To ensure that patients are getting sufficient fiber, clinicians should push consumption of certain vegetables and fruits, such as carrots, broccoli, brussels sprouts, raspberries, blackberries, and apples, as well as beans and legumes. (Salads are great, but greens like spinach are not as fibrous as one might think.) If the fruit and veggie intake isn't up to par, a fiber supplement such as psyllium husk can provide an effective boost.

Vitamin B12

Use of these medications is associated with a reduction in vitamin B12 levels, in part because delayed gastric emptying may affect B12 absorption. Low dietary intake of B12 while on the medications can also be to blame, though. The best food sources are animal proteins, so if possible, patients should prioritize having fish, lean meat, eggs, and dairy daily. 
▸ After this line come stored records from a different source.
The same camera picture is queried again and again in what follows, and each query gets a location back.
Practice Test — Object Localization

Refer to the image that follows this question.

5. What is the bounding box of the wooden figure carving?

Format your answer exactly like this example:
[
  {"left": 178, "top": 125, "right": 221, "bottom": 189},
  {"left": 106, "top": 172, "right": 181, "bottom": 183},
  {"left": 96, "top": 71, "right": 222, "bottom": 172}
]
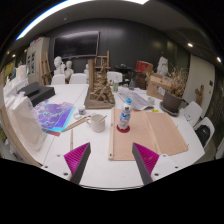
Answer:
[{"left": 194, "top": 84, "right": 205, "bottom": 107}]

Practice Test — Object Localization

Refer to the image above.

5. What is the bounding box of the black backpack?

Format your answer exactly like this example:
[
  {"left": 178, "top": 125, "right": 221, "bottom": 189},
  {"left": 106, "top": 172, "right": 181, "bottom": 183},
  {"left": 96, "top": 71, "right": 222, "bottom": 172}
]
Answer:
[{"left": 194, "top": 124, "right": 212, "bottom": 148}]

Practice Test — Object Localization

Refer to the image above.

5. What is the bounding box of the small lidded jar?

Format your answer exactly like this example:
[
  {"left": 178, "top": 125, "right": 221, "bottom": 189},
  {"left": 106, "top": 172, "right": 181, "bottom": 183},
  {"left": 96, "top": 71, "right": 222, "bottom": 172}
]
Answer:
[{"left": 77, "top": 104, "right": 87, "bottom": 116}]

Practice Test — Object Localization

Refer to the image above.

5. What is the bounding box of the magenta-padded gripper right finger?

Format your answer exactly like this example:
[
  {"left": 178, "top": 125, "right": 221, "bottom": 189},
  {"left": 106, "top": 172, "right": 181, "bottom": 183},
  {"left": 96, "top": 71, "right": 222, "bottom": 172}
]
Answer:
[{"left": 131, "top": 142, "right": 184, "bottom": 186}]

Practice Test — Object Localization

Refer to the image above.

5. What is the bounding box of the red box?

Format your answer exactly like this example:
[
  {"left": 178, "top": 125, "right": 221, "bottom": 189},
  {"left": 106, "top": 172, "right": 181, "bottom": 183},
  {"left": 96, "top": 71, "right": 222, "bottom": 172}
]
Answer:
[{"left": 135, "top": 60, "right": 154, "bottom": 74}]

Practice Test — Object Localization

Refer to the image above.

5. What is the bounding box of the dark round plant saucer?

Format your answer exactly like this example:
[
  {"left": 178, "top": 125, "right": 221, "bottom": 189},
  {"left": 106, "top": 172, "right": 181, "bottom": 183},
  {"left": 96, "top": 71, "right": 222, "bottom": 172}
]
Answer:
[{"left": 159, "top": 101, "right": 181, "bottom": 117}]

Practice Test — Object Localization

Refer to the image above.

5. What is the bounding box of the grey spray bottle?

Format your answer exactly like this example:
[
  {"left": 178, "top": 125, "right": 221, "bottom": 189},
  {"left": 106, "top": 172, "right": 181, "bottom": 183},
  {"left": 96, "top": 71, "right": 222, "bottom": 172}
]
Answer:
[{"left": 128, "top": 78, "right": 136, "bottom": 91}]

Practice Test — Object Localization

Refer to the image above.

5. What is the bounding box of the white plaster bust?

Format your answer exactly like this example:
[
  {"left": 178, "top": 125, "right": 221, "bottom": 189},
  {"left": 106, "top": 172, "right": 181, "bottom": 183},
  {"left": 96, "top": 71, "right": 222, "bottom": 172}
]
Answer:
[
  {"left": 53, "top": 55, "right": 64, "bottom": 76},
  {"left": 63, "top": 60, "right": 75, "bottom": 79}
]

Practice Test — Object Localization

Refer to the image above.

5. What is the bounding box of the plastic-wrapped white canvas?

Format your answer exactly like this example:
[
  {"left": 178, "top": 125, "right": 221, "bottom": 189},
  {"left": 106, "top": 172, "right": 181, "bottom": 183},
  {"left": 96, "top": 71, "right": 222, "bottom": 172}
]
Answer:
[{"left": 4, "top": 93, "right": 48, "bottom": 153}]

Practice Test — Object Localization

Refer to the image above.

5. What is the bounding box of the white blue-capped drink bottle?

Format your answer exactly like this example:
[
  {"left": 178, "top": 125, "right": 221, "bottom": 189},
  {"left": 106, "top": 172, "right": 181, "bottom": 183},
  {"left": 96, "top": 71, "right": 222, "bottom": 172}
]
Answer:
[{"left": 117, "top": 97, "right": 133, "bottom": 131}]

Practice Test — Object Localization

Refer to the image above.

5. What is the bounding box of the wooden easel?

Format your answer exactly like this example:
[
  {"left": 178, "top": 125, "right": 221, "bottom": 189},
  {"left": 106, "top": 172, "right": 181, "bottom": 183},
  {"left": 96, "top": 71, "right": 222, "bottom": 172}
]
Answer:
[
  {"left": 39, "top": 51, "right": 53, "bottom": 86},
  {"left": 94, "top": 50, "right": 111, "bottom": 73}
]

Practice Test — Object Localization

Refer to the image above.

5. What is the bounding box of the black wall screen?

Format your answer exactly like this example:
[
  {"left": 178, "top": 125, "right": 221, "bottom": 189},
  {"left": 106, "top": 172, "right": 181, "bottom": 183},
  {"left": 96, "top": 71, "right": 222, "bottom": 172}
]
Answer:
[{"left": 53, "top": 30, "right": 100, "bottom": 60}]

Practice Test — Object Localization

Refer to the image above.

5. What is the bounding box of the brown cardboard box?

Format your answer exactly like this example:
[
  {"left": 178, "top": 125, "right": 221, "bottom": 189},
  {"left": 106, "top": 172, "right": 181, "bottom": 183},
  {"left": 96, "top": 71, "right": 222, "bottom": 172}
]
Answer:
[{"left": 145, "top": 73, "right": 173, "bottom": 100}]

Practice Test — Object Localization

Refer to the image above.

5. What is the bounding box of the white tall cabinet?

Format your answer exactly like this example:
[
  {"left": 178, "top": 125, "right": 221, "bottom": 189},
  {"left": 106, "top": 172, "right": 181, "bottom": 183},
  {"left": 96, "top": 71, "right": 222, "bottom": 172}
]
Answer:
[{"left": 25, "top": 36, "right": 51, "bottom": 84}]

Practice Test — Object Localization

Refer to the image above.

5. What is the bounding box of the white plaster statue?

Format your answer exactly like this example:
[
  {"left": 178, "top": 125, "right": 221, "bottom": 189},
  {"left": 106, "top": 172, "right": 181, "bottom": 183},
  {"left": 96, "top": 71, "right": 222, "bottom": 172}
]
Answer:
[{"left": 156, "top": 55, "right": 169, "bottom": 77}]

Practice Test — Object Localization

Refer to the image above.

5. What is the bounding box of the stack of black boxes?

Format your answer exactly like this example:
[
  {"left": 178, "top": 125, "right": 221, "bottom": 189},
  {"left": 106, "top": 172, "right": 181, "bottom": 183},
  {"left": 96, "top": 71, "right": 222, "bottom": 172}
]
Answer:
[{"left": 17, "top": 81, "right": 57, "bottom": 107}]

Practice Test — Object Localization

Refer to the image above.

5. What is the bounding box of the dried plant in dark pot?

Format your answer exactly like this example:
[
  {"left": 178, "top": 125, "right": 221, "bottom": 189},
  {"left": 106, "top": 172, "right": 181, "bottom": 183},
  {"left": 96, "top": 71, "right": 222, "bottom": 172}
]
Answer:
[{"left": 161, "top": 66, "right": 189, "bottom": 114}]

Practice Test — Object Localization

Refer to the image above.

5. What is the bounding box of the open grey newspaper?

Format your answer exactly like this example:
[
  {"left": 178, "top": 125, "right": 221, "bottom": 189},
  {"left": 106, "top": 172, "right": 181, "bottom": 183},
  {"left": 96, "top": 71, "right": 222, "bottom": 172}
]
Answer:
[{"left": 117, "top": 89, "right": 155, "bottom": 112}]

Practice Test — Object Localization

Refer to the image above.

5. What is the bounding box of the white ceramic mug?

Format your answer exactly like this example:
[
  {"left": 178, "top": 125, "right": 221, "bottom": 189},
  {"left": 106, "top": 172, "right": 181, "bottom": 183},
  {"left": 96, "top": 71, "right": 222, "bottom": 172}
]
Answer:
[{"left": 85, "top": 113, "right": 107, "bottom": 134}]

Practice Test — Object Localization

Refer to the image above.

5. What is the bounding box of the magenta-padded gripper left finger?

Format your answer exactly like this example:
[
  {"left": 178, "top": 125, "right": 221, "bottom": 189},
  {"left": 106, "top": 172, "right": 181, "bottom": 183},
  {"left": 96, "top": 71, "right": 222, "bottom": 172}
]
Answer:
[{"left": 41, "top": 142, "right": 92, "bottom": 186}]

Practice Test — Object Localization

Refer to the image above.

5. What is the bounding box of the flat round red coaster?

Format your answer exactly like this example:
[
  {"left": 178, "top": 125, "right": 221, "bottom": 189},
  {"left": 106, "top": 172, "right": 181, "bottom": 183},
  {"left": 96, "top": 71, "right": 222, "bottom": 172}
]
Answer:
[{"left": 115, "top": 123, "right": 131, "bottom": 134}]

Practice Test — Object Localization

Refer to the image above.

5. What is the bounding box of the long bright ceiling light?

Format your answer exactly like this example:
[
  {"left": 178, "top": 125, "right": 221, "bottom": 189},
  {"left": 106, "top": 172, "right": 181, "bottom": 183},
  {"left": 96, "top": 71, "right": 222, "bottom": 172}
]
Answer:
[{"left": 15, "top": 0, "right": 149, "bottom": 41}]

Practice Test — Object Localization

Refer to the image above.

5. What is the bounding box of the white plastic chair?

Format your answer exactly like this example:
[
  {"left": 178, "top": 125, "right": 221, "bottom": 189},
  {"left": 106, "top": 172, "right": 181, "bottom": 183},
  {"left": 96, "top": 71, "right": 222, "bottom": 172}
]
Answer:
[
  {"left": 68, "top": 72, "right": 88, "bottom": 85},
  {"left": 193, "top": 116, "right": 216, "bottom": 149},
  {"left": 106, "top": 71, "right": 124, "bottom": 84},
  {"left": 181, "top": 100, "right": 203, "bottom": 127},
  {"left": 50, "top": 73, "right": 66, "bottom": 86}
]

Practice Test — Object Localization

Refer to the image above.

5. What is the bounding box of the colourful purple blue book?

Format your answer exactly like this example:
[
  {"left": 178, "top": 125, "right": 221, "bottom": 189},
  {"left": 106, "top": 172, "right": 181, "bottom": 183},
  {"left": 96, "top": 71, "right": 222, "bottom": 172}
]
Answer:
[{"left": 34, "top": 101, "right": 76, "bottom": 137}]

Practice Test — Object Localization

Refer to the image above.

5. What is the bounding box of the golden rock sculpture on board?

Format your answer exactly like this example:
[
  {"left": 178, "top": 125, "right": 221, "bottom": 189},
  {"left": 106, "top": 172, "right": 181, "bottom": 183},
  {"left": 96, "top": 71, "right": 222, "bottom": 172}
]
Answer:
[{"left": 83, "top": 59, "right": 116, "bottom": 110}]
Vegetarians and vegans, who are at an increased risk for deficiency, can incorporate nutritional yeast, an excellent source of vitamin B12, into their daily routine. It is beneficial for patients to get bloodwork periodically to check on B12 status, because insufficient B12 can contribute to the fatigue patients experience while on the medication.

Calcium

Individuals should have calcium on their radar, because weight loss is associated with a decrease in bone mineral density. Adequate intake of the mineral is crucial for optimal bone health, particularly among postmenopausal women and those who are at risk of developing osteoporosis. The RDA for calcium is 1000-1200 mg/d, which an estimated 50% of obese individuals do not take in

Although dairy products are well-known for being rich in calcium, there are other great sources. Dark green leafy vegetables, such as cooked collard greens and spinach, provide nearly 300 mg per cup. Tofu and sardines are also calcium powerhouses. Despite the plethora of calcium-rich foods, however, some patients may need a calcium supplement.

Vitamin D

Vitamin D deficiency or insufficiency is common among individuals with obesity, so even before these patients start the medications, supplementation may be warranted. The vitamin's role in promoting calcium absorption, as well as in bone remodeling, make adequate intake essential for patients experiencing significant weight loss.

Clinicians should emphasize regular consumption of fatty fish, such as salmon, as well as eggs, mushrooms, and vitamin D–fortified milks. But unfortunately, that's where the list of vitamin D–rich foods ends, so taking a vitamin D supplement will be necessary for many patients.

Regularly monitoring patients on GLP-1 RAs through bloodwork to check vitamin levels and body composition analysis can be helpful in assessing nutritional status while losing weight. Clinicians can also encourage their patients to work with a registered dietitian who is familiar with these medications, so they can develop optimal eating habits throughout their health journey.